Ensemble.Forecasting: Make ensemble forecasts for future projection of species'...
In BIOMOD: Ensemble platform for species distribution modeling

Description Usage Arguments Details Value Author(s) References See Also Examples

The ensemble forecasts approach avoids the selection of one particular technique and is an answer to inter-model variability. Comitee and weighted averages are calculated from the full projections produced by the models of BIOMOD, and means/medians are calculated across the binary projections of the models.

Ensemble.Forecasting(ANN = TRUE, CTA = TRUE, GAM = TRUE, GBM = TRUE, GLM = TRUE, MARS = TRUE, FDA = TRUE,
    RF = TRUE, SRE = TRUE, Proj.name, weight.method, decay = 1.6, PCA.median = TRUE, binary = TRUE,
    bin.method = "Roc", Test = FALSE, repetition.models=TRUE, final.model.out=FALSE, qual.th=0, compress="xz")

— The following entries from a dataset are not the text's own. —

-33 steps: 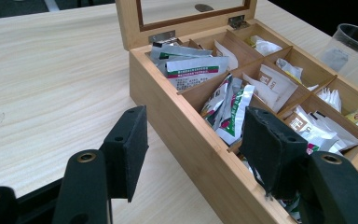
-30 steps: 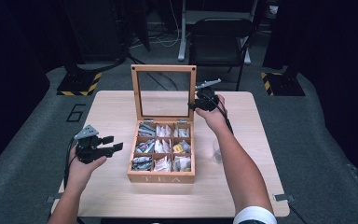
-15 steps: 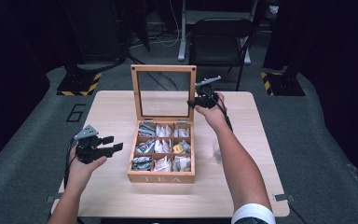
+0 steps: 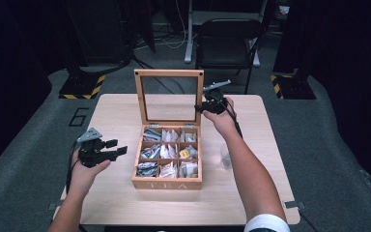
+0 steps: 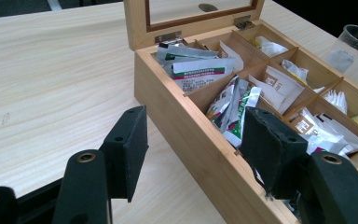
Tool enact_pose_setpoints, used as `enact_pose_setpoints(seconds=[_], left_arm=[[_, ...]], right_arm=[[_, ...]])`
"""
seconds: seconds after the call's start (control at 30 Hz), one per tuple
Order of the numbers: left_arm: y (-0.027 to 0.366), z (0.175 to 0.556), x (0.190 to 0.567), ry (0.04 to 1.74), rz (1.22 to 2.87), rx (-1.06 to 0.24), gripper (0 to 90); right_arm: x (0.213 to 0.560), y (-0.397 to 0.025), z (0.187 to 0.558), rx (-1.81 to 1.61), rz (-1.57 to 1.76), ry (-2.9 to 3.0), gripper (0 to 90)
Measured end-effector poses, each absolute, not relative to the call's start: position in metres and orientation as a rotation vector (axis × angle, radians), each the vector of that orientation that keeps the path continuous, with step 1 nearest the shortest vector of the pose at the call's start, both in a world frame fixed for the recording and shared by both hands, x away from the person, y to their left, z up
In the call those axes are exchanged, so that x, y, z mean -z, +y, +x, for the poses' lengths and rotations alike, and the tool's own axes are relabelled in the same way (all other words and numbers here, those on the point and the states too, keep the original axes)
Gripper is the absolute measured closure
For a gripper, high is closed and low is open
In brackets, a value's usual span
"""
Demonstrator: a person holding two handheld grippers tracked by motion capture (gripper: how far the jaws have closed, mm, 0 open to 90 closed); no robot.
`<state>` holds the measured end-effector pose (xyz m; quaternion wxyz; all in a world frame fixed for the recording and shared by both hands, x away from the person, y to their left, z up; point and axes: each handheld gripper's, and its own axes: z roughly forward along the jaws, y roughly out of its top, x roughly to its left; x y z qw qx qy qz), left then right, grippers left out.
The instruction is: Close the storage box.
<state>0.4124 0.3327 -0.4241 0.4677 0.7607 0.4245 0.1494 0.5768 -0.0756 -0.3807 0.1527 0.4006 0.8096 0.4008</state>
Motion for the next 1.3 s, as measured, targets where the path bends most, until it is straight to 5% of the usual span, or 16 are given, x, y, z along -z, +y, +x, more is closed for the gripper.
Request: enact_pose_setpoints(seconds=[1.3], left_arm=[[0.296, 0.519, 0.364, 0.998, 1.901, -0.382, 45.5]], right_arm=[[0.371, -0.077, 0.551, -1.165, 1.045, 2.289, 65.3]])
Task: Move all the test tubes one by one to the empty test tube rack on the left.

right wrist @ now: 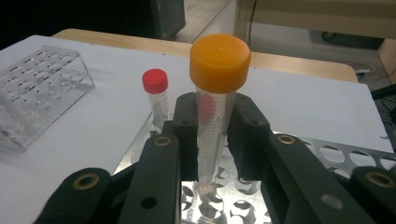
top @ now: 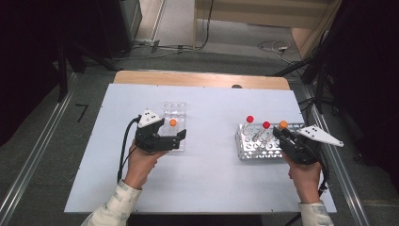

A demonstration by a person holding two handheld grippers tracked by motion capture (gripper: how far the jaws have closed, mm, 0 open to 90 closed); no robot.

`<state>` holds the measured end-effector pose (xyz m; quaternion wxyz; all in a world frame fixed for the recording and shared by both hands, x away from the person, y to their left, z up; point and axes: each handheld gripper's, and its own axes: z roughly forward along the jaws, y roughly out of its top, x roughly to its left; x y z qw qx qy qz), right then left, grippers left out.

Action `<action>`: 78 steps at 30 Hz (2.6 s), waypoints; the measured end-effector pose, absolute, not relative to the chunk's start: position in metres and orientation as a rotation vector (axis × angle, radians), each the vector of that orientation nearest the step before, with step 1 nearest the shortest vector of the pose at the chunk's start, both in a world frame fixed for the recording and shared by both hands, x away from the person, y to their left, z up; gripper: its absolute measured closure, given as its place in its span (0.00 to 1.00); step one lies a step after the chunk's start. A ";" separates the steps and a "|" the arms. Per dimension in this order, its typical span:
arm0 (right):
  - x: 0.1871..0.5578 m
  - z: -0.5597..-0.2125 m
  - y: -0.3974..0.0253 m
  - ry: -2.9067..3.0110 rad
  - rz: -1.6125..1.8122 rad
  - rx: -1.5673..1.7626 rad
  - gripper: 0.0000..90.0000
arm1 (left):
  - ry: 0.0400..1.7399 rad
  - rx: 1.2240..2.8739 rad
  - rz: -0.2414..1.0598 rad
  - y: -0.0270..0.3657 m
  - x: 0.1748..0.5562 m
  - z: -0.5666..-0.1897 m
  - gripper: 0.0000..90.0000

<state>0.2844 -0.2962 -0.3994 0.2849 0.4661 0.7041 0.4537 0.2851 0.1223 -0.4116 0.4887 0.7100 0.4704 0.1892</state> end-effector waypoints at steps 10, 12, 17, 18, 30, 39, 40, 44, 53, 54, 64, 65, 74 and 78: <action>0.276 -0.393 -0.277 1.953 1.226 1.187 0.79 | 1.133 1.722 0.455 0.122 0.285 -0.411 0.11; 0.275 -0.393 -0.272 1.973 1.228 1.172 0.79 | 1.132 1.721 0.453 0.121 0.284 -0.411 0.11; 0.274 -0.394 -0.257 2.016 1.239 1.135 0.79 | 1.122 1.727 0.450 0.121 0.284 -0.410 0.11; 0.274 -0.394 -0.254 2.026 1.246 1.132 0.80 | 1.127 1.726 0.452 0.121 0.284 -0.410 0.11; 0.273 -0.399 -0.212 2.125 1.260 1.039 0.80 | 1.139 1.741 0.484 0.118 0.282 -0.410 0.11; 0.277 -0.410 -0.179 2.200 1.248 0.990 0.80 | 1.127 1.740 0.440 0.118 0.283 -0.410 0.14; 0.278 -0.412 -0.175 2.209 1.249 0.989 0.80 | 1.126 1.739 0.438 0.118 0.282 -0.410 0.14; 0.281 -0.418 -0.161 2.248 1.246 0.979 0.80 | 1.113 1.744 0.417 0.116 0.282 -0.410 0.15; 0.285 -0.430 -0.130 2.316 1.239 0.955 0.80 | 1.052 1.752 0.367 0.108 0.277 -0.407 0.19; 0.285 -0.431 -0.126 2.324 1.241 0.950 0.80 | 1.044 1.754 0.359 0.106 0.276 -0.407 0.20; 0.283 -0.435 -0.097 2.373 1.259 0.893 0.79 | 0.981 1.780 0.371 0.093 0.268 -0.403 0.21; 0.282 -0.435 -0.096 2.376 1.261 0.899 0.79 | 0.981 1.785 0.373 0.093 0.268 -0.403 0.22; 0.279 -0.431 -0.090 2.377 1.285 0.874 0.79 | 0.944 1.807 0.404 0.090 0.265 -0.405 0.49; 0.279 -0.430 -0.089 2.375 1.291 0.871 0.79 | 0.936 1.820 0.408 0.088 0.265 -0.406 0.60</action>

Ensemble.Forecasting.raster(ANN = TRUE, CTA = TRUE, GAM = TRUE, GBM = TRUE, GLM = TRUE, MARS = TRUE,
   FDA = TRUE, RF = TRUE, SRE = TRUE, Proj.name, weight.method, decay = 1.6, PCA.median = TRUE,
   binary = TRUE, bin.method = "Roc", Test = FALSE, repetition.models = TRUE, final.model.out = FALSE, qual.th=0, compress="xz")

`ANN`	type TRUE if you want this model to be used for building the ensemble forecasts (setting a model to False is usefull if you don't like or trust a model that has high evaluation scores)
`CTA`	type TRUE if you want this model to be used for building the ensemble forecasts
`GAM`	type TRUE if you want this model to be used for building the ensemble forecasts
`GBM`	type TRUE if you want this model to be used for building the ensemble forecasts
`GLM`	type TRUE if you want this model to be used for building the ensemble forecasts
`MARS`	type TRUE if you want this model to be used for building the ensemble forecasts
`FDA`	type TRUE if you want this model to be used for building the ensemble forecasts
`RF`	type TRUE if you want this model to be used for building the ensemble forecasts
`SRE`	type TRUE if you want this model to be used for building the ensemble forecasts
`Proj.name`	the same name used for rendering the projections with the Projection() function. It will be used for loading the projection result files. It is also the base under which the results will be stored.
`weight.method`	the evaluation method used to rank the models and then weight them according to their evaluation scores
`decay`	will define the relative importance of the weights. A high value will strongly discriminate the 'good' models from the 'bad' ones (see the details section). If the value of this parameter is set to 'proportional' (entered as a string), then the attributed weights are proportional to the chosen 'weight.method'
`PCA.median`	if True, a single model using a standard PCA will be selected to be considered as the best representation of the predictions' variability. See details below.
`binary`	set to True if you also want the results in binary (they are produced in probabilities by default)
`bin.method`	the method to convert the probabilities to binary values (if wanted)
`Test`	set to True if you want the predictive performance of the ensemble method to be evaluated on current data
`repetition.models`	set to True if you want the ensembles to be build with the repetition models taken into account
`final.model.out`	set to True if you want the total ensemble to be build without the final models taken into account
`qual.th`	enables to switch off the models under a certain evaluation score. This will be applied to all models on all species.
`compress`	logical or character string specifying whether saving to a named file is to use compression. FALSE corresponds to no compression, and character strings "gzip", or "xz" specify the type of compression. See ?save for more details. Default is "xz"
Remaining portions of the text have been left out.